Médias: le coordinateur du GRTV, Aboubacar Camara, obtient une liberté conditionnelle

Société

Le coordinateur du groupe Gangan Radio Télévision (GRTV) a recouvert ce mardi, 31 octobre 2017,  aux environs de 19 heures sa liberté. Détenu par la gendarmerie pendant vingt-quatre heures pour une mauvaise interprétation d'un passage radiophonique, Aboubacar Camara, est sorti du tribunal de première instance de Mafanco sain et sauf. Il était accompagné d'Aboubacar Yacine Diallo, ancien président du Conseil national de la Communication, aujourd'hui appelé Haute Autorité de la Communication (HAC).

Au sortir du tribunal, les dizaines de journalistes présents sur le lieu ont scandé en chœur "victoire! victoire! victoire!". Ainsi, l'actuel vice-président de l'Institution nationale des droits de l'Homme, Boubacar Yacine Diallo, s'est adressé à la foule pour donner plus de précisions à la liberté conditionnelle, d'Abouabacar Camara, obtenue auprès du procureur du tribunal de Mafanco.

"La démarche comme vous le savez, le procureur s'était autosaisi. Donc, la procédure veut que la police judiciaire spécialement la gendarmerie défère l'affaire devant le procureur. Le procureur a décidé de poursuivre l'affaire. Mais il a aussi décidé de respecter la loi sur la presse. Cette loi qui dit qu'aucun journaliste ne peut être détenu. C'est dans ce cadre qu'on a libéré Aboubacar ce soir parce qu'il fallait un avocat. Mais comme ils sont en grève, nous avons obtenu l'accord de Me Foromou qui a accepté de le défendre.

Comme vous le savez, la loi prévoit que dans une vingtaine de jours au moins, le procureur s'il décide de remettre l'affaire à un juge ou s'il décide de l'arrêt de la poursuite. Mais pour le moment, le plus important pour nous,  est que nous rentrerons ce soir avec notre confrère", a indiqué l'ancien ministre de l'Information.

Cette journée du mardi a été très mouvementée du côté de l'escadron mobile N°3 sis  à Matam. Le bilan des violences orchestrées contre les journalistes est d'une dizaine de blessés et de dégâts matériels importants.

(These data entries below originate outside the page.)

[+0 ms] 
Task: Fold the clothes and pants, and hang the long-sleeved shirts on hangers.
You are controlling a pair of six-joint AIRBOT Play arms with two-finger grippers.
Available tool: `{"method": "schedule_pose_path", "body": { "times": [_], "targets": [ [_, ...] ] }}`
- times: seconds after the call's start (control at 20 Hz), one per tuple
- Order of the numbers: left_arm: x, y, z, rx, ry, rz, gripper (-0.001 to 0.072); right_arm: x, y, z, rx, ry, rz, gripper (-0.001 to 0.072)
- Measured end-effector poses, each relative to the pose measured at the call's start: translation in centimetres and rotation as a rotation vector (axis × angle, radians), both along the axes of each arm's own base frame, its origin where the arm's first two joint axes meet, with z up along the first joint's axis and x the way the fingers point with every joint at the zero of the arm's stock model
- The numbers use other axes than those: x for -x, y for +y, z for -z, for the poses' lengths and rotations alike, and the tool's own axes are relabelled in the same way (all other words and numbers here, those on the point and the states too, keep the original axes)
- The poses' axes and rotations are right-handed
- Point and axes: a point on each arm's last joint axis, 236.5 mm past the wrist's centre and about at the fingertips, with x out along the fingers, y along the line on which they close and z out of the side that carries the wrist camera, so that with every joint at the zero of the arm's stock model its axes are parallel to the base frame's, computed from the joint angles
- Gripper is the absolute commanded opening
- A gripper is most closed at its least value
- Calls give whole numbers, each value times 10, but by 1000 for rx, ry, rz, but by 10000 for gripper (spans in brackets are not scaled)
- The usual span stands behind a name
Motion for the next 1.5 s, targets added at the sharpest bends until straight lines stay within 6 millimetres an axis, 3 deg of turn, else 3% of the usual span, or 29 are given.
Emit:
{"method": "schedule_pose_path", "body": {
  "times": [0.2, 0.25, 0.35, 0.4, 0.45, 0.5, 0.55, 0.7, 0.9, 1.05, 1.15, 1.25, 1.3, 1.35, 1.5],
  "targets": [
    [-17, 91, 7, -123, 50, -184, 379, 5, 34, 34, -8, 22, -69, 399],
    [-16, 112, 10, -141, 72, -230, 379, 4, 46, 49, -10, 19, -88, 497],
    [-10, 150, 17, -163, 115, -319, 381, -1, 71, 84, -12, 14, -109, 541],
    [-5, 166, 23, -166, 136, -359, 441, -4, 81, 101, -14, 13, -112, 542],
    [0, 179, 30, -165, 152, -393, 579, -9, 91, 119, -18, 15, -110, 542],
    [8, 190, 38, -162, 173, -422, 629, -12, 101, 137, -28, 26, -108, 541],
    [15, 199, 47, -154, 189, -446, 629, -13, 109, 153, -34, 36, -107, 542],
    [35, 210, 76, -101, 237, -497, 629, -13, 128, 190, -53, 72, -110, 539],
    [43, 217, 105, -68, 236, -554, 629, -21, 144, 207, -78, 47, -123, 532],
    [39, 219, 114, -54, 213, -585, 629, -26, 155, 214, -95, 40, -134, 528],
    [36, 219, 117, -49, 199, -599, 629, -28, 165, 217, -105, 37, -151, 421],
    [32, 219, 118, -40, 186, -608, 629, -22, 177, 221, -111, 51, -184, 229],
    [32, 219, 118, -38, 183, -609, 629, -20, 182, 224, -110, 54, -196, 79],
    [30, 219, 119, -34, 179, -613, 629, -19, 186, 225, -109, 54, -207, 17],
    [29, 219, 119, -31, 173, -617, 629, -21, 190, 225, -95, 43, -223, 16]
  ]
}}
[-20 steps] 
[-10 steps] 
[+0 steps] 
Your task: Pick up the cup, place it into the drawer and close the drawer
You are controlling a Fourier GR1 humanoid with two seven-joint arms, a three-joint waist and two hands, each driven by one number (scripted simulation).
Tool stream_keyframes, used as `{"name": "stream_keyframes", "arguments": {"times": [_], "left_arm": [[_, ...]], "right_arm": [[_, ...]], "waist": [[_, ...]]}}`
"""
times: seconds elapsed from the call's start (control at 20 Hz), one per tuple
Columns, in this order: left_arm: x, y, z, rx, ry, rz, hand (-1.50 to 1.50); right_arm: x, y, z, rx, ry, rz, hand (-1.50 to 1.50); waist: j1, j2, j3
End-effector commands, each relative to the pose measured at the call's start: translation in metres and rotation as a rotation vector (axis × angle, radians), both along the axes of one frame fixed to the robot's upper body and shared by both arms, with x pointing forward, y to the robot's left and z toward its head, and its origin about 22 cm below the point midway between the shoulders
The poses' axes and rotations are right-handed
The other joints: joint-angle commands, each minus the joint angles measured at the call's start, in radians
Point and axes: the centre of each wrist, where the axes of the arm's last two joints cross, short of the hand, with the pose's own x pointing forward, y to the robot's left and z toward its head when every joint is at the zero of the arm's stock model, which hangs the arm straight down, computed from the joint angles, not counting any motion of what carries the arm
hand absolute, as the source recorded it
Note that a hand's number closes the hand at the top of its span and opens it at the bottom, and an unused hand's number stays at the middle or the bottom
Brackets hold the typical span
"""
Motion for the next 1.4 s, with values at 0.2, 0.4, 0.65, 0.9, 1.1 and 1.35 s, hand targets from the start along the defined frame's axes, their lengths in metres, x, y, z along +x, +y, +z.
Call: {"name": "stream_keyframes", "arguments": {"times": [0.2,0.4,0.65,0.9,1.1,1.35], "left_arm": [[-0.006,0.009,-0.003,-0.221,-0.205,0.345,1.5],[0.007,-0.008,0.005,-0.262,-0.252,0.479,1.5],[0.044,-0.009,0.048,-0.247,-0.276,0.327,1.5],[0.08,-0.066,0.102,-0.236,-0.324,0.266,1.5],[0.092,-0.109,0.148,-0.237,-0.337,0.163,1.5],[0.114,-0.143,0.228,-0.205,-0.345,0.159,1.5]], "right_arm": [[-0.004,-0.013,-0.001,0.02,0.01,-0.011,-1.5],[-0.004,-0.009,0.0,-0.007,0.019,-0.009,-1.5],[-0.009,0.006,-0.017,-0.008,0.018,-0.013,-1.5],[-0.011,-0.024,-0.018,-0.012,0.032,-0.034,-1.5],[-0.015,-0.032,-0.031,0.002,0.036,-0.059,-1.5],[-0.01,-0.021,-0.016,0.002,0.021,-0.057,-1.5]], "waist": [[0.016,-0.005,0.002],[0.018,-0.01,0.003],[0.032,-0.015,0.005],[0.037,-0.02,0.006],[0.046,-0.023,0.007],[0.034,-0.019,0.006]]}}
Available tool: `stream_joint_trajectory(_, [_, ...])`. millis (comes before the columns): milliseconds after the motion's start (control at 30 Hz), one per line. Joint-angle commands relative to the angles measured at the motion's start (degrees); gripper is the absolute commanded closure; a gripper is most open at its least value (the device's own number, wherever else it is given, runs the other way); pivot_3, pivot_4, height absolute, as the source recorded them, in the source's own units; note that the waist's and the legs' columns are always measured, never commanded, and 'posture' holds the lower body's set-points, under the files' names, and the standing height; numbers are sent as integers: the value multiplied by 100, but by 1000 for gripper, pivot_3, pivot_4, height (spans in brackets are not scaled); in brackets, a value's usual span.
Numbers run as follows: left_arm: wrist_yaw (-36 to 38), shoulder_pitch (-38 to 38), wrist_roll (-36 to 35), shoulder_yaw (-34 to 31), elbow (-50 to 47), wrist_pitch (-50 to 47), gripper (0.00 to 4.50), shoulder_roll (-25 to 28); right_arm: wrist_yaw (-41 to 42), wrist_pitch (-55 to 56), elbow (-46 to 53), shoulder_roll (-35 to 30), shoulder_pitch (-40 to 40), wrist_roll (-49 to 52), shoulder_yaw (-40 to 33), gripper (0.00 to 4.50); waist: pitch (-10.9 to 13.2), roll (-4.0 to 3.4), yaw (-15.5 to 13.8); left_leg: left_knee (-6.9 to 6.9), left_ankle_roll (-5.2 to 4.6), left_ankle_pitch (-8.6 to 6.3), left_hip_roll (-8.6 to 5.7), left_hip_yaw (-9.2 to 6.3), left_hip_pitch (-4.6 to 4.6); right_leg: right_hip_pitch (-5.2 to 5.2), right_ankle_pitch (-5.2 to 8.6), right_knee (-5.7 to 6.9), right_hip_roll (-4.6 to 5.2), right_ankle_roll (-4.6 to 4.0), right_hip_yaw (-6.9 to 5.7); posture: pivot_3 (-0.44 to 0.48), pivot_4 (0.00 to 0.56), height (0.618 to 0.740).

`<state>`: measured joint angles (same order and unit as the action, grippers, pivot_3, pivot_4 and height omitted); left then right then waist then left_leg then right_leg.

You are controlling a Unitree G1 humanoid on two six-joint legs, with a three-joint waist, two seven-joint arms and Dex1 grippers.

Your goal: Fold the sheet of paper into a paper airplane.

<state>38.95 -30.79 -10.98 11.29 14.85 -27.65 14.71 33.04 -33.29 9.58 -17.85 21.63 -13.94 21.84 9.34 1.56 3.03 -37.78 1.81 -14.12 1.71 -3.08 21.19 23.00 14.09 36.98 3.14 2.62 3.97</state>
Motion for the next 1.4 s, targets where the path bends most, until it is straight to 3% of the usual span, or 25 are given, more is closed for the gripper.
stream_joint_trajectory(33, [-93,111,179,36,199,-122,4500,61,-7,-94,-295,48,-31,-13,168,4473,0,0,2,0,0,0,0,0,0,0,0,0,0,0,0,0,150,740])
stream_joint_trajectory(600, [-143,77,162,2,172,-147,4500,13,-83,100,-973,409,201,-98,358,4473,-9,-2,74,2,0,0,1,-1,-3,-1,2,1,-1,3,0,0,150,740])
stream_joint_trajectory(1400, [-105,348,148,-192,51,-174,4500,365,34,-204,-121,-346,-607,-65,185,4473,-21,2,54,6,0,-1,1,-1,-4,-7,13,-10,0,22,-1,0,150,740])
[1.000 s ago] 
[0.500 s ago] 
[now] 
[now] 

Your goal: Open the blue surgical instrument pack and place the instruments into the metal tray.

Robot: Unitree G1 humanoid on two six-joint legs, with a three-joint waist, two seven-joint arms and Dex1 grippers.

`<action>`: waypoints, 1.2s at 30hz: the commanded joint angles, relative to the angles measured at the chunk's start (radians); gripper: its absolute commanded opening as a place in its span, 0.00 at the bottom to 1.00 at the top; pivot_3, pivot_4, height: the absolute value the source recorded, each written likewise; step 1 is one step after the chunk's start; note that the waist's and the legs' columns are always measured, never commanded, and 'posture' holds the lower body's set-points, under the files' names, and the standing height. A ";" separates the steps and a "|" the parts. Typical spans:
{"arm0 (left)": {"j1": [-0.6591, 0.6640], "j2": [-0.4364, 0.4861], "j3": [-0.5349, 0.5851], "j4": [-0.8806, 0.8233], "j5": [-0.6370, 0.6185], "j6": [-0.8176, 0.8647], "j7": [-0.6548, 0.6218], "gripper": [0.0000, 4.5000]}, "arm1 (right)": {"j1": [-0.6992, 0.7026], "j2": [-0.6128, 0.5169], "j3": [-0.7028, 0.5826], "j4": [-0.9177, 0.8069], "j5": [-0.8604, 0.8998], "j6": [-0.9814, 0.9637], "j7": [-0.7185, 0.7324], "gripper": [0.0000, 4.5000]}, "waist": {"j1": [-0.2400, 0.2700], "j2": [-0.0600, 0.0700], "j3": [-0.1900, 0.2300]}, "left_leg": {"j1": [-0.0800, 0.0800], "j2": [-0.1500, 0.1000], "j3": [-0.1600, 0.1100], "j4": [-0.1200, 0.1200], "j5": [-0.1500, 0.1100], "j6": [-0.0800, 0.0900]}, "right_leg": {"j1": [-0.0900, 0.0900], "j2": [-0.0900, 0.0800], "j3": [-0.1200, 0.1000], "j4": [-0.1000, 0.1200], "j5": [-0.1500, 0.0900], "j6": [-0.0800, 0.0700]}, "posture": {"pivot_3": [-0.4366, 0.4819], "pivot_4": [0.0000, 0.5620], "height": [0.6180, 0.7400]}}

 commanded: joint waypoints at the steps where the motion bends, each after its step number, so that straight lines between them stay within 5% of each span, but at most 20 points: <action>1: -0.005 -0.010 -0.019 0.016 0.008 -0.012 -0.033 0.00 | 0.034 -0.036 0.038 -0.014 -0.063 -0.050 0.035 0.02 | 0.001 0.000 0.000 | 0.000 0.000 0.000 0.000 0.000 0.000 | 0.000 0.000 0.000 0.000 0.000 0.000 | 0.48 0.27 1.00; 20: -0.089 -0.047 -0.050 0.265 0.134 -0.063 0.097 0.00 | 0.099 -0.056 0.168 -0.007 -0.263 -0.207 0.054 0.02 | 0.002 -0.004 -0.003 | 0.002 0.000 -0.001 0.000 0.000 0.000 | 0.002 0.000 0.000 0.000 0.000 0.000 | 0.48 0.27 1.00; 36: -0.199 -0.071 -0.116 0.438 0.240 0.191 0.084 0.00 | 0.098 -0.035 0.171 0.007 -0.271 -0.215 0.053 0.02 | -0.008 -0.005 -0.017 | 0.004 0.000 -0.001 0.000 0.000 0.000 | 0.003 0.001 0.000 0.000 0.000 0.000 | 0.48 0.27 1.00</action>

Pour ces victimes, Boubacar Yacine Diallo dira: "pour les journalistes qui ont été victimes, de blessures et ceux qui ont perdu leurs matériels, ils doivent écrire des plaintes régulières pour les déposer au même parquet parce que l'infraction de violence a été commise à Matam. C'est la juridiction compétente".

Ainsi, il a promis à ces victimes que "l''Urtelgui (l'Union des radios et télévisions de Guinée) les radios, les autres associations et le syndicat des journalistes vont aider les victimes à se constituer partie civile. Soyez sûrs que nous serons devant cette cause aussi. Au nom des associations, nous remercions tous ceux qui, de près ou de loin, simples journalistes et directeurs, les citoyens, les autorités qui ont bien voulu nous écouter. Nous remercions tout le monde. Nous remercions aussi ceux qui ont écrit la loi sur la presse parce que si cette loi n'avait pas existé, Aboubacar Camara dormirait aujourd'hui en prison. Et comme elle existe, il rentre chez lui".

Pour sa part, le coordinateur du GRTV, Aboubacar Camara" s'est dit "réconforté par le soutien et la mobilisation: "depuis hier, notre groupe traverse une situation très difficile. mais nous sommes très réconfortés  de la mobilisation, celle qui a été de toutes les plateformes de la presse".

Faut-il noter qu'au escadron N°3 de Matam, douze (12) journalistes ont été blessées, des caméras, des téléphones, pillés ou volés par les gendarmes qui, à coup de matraques, ont maltraité les journalistes.